Fu Terence, Chin Christopher J, Xu Wei, Che Jiahua, Huang Shao Hui, Monteiro Eric, Alghonaim Yazeed, Ringash Jolie, Witterick Ian J
Department of Otolaryngology-Head and Neck Surgery, University of Toronto, Toronto, Ontario.
Division of Otolaryngology- Head and Neck Surgery, Department of Surgery, Dalhousie Medicine New Brunswick, St. John, New Brunswick.
Laryngoscope. 2018 Dec;128(12):2796-2803. doi: 10.1002/lary.27316. Epub 2018 Oct 16.
OBJECTIVES/HYPOTHESIS: Treatment of non-squamous cell carcinoma sinonasal malignancies (NSCCSMs) typically involves surgery and radiotherapy (RT), but optimal sequencing remains controversial.
Retrospective chart review.
Patients with NSCCSM treated with combined surgery and RT between 2000 and 2011 were identified.

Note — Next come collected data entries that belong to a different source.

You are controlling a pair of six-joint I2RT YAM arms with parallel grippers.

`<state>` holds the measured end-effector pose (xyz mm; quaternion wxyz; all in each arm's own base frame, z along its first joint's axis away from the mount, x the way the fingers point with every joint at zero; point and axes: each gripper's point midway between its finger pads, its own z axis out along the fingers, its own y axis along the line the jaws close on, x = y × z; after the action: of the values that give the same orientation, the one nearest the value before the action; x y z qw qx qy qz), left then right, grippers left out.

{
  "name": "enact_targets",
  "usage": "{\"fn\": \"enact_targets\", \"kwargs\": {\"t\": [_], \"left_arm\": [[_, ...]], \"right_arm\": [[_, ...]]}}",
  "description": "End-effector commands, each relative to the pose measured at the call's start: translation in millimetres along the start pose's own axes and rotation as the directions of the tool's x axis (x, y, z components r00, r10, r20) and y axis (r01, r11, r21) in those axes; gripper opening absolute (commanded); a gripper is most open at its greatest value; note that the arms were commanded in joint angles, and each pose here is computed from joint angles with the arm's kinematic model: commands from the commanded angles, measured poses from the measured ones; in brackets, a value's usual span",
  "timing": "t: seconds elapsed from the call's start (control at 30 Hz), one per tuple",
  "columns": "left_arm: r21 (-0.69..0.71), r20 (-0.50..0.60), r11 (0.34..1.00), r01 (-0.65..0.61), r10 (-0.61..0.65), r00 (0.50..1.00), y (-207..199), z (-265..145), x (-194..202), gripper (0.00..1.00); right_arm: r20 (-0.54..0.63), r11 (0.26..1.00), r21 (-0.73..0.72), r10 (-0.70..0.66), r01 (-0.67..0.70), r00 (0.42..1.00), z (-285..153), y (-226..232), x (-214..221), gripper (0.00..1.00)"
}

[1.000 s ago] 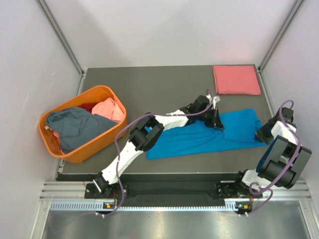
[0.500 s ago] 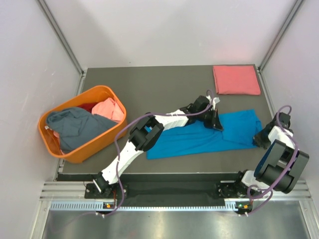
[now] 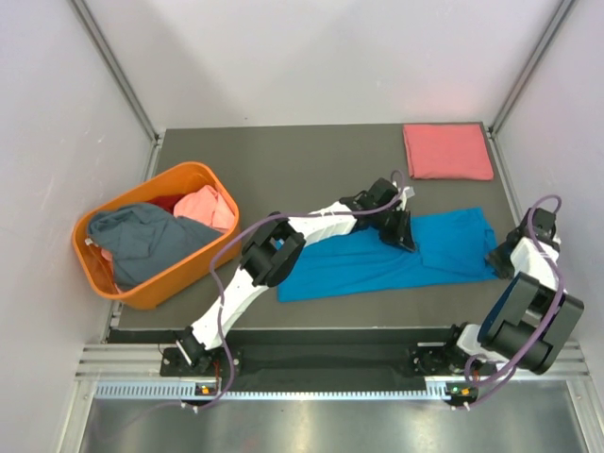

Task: Fold and stack the t-shirts
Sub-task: Fold the tshirt

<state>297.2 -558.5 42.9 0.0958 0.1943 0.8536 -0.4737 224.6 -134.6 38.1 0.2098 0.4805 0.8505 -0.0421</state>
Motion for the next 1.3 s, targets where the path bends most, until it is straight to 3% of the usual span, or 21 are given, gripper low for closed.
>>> {"fn": "enact_targets", "kwargs": {"t": [0.0,0.23,0.43,0.73,0.83,0.97,1.27], "left_arm": [[0.013,0.072,0.991,-0.13,0.129,0.989,-63,-56,-30,0.22],[-0.107,0.072,0.986,-0.126,0.134,0.988,-47,-113,-36,0.25],[-0.273,0.06,0.961,-0.054,0.073,0.996,22,-181,-39,0.25],[-0.499,0.155,0.861,0.097,-0.022,0.988,123,-297,-47,0.31],[-0.566,0.109,0.823,0.053,0.011,0.994,136,-312,-42,0.32],[-0.7,0.023,0.714,0.012,0.005,1.0,168,-330,-25,0.35],[-0.782,-0.118,0.622,-0.039,-0.087,0.989,219,-325,11,0.37]], "right_arm": [[0.103,0.999,-0.031,0.047,-0.044,0.994,-28,7,-29,0.28],[0.115,0.992,-0.1,0.093,-0.081,0.989,-41,20,-29,0.31],[0.165,0.987,-0.084,0.146,-0.134,0.975,-39,16,-41,0.41],[0.196,0.978,-0.079,0.207,-0.195,0.959,-21,7,-50,0.51],[0.188,0.976,-0.122,0.202,-0.182,0.961,-16,13,-56,0.49],[0.209,0.974,-0.186,0.17,-0.132,0.963,-22,25,-64,0.47],[0.177,0.952,-0.299,0.12,-0.063,0.977,-29,52,-66,0.49]]}}
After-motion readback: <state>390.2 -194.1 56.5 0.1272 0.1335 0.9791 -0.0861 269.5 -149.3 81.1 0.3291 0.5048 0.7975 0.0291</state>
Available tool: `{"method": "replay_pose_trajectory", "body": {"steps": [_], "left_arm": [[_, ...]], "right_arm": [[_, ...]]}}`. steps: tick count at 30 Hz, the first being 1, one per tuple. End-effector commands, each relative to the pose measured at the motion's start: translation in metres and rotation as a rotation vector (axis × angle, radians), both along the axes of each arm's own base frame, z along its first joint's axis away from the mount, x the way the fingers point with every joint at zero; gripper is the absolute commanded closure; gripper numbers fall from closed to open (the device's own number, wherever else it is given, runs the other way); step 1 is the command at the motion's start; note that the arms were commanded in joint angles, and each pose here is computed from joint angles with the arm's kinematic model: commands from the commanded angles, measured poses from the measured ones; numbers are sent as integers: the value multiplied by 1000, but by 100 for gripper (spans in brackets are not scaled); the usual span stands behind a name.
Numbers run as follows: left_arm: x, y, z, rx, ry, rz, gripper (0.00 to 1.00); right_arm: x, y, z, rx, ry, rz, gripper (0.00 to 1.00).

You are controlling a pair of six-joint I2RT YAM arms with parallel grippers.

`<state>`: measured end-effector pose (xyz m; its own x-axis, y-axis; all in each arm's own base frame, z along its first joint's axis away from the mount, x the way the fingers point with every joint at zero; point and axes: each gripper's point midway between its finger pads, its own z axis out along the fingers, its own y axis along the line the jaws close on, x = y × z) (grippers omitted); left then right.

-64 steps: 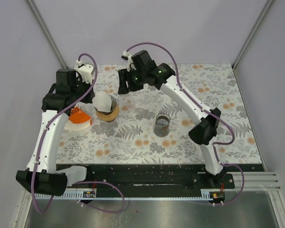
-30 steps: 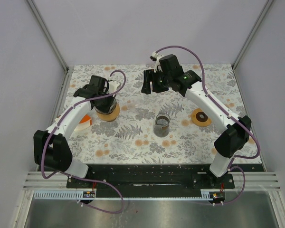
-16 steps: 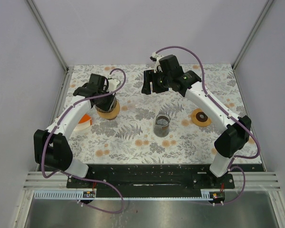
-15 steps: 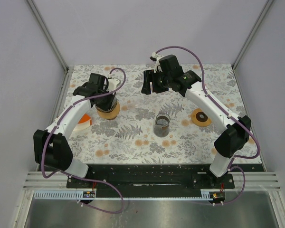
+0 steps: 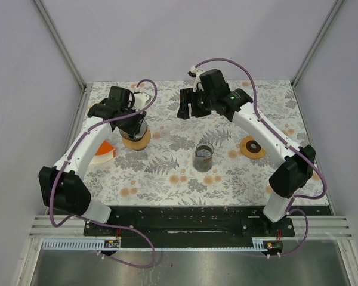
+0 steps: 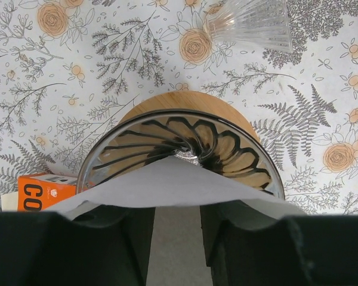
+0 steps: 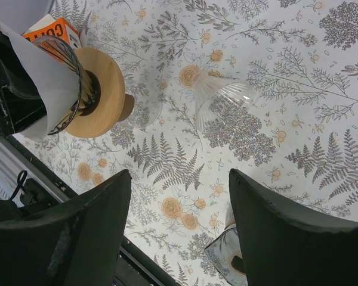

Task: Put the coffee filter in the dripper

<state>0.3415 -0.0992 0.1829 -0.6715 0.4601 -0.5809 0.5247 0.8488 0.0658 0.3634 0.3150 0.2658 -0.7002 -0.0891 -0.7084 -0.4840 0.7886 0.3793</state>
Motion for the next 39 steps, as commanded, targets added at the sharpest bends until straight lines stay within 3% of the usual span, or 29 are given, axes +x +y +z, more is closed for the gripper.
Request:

Margin control, overall survival, disease-free survival, local recurrence-free survival, and regional recurrence-free survival were compared between neoadjuvant and adjuvant RT groups.
Eight-four patients were included (23 neoadjuvant and 61 adjuvant RT). A higher proportion of patients receiving neoadjuvant RT achieved negative/close resection margins compared to those receiving adjuvant RT (83% vs. 41%, P = .003). Multivariable analysis also showed that neoadjuvant RT was associated with an 81% decreased odds of positive margins odds ratio: 0.19, 95% confidence interval: 0.05-0.77, P = .02).
Neoadjuvant RT may be associated with improved margin status among patients with NSCCSM treated with surgery and RT. Future prospective studies with larger, more homogeneous populations are needed to clarify optimal treatment strategies.
4 Laryngoscope, 128:2796-2803, 2018.
目的/假设:非鳞状细胞癌性鼻窦恶性肿瘤(NSCCSMs)的治疗通常包括手术和放疗(RT),但最佳的治疗顺序仍存在争议。
回顾性病历审查。
确定2000年至2011年间接受手术和RT联合治疗的NSCCSM患者。比较新辅助放疗组和辅助放疗组的切缘控制、总生存率、无病生存率、无局部复发生存率和无区域复发生存率。
纳入84例患者(23例新辅助放疗和61例辅助放疗)。与接受辅助放疗的患者相比,接受新辅助放疗的患者实现阴性/切缘接近切除的比例更高(83%对41%,P = 0.003)。多变量分析还显示,新辅助放疗与切缘阳性几率降低81%相关(优势比:0.19,95%置信区间:0.05 - 0.77,P = 0.02)。
新辅助放疗可能与接受手术和放疗的NSCCSM患者的切缘状态改善相关。需要未来进行更大规模、更同质人群的前瞻性研究来明确最佳治疗策略。
4《喉镜》,128:2796 - 2803,2018年。